Employment lawyers on the management side of the “v” (as in verses for you lucky enough never to have been sued) are hunkered down with our clients on the phone these days. We are figuring out minute by minute how to foretell the COVID-19 future, to determine what the feds will require, what the governors will mandate, and how to balance operational needs, financial insecurity, employee fear, leave from work and needs of clients for services, including vulnerable clients (patients, individuals who need medical equipment after discharge, patrons who need food and prescriptions – all the vital services that we assume are available and that businesses seamlessly provide in normal times).

As employment lawyers and clients do this hunkering down, we take time to ask after each other – how are you holding up, where are the kids – and to commiserate: this is scary; it feels different; will we get through (of course – Americans are tough). As Americans, as friends, we work together.

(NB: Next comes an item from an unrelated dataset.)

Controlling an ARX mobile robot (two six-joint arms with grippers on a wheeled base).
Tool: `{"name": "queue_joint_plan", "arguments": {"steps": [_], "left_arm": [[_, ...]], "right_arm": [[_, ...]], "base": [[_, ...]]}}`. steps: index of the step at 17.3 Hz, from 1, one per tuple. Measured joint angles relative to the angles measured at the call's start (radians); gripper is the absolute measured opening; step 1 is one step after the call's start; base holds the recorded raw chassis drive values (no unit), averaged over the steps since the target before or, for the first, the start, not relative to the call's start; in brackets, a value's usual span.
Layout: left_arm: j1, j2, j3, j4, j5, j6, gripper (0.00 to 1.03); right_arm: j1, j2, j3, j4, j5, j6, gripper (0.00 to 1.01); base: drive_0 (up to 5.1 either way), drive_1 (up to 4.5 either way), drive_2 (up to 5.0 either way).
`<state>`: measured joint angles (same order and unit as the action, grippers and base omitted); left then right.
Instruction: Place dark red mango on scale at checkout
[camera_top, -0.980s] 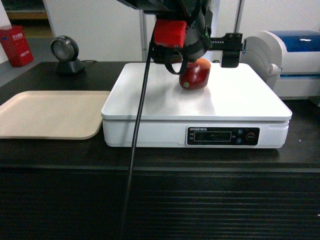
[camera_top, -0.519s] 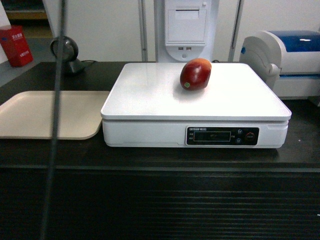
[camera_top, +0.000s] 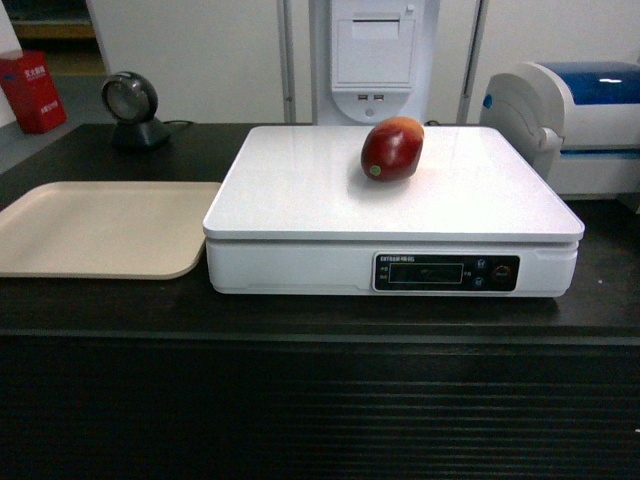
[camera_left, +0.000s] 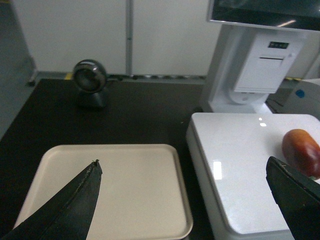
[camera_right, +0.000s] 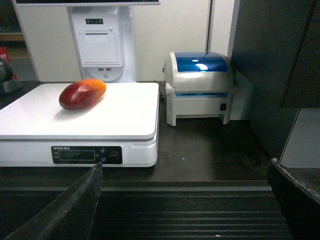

But through all of this I was unprepared at finding myself ending a conversation with one of my clients today with the phrase “love you.” Off the phone I was stopped in my tracks. Wait. What?! That was weird.

Then I realized. Although this may be the case with most lawyers who are longtime advisers of clients, as employment lawyers we connect over very human questions with our clients. They often are HR professionals committed to their people and to meeting their needs. We struggle to help our clients as they struggle to figure out how to do right by their employees. We become their friends, the people they turn to in times of human trials and whom we reach out to when times are tough to see if all is okay. We hold ourselves accountable for being there when they need us and are regretful if we make them wait.

So, that verbal slip revealed a truth. I do love my clients and worry about them, almost like family. And in these tough times, I will be there for them like family. It may be my job, but I realized today it is much more.

Be well everyone. We are Americans. We will get through this together.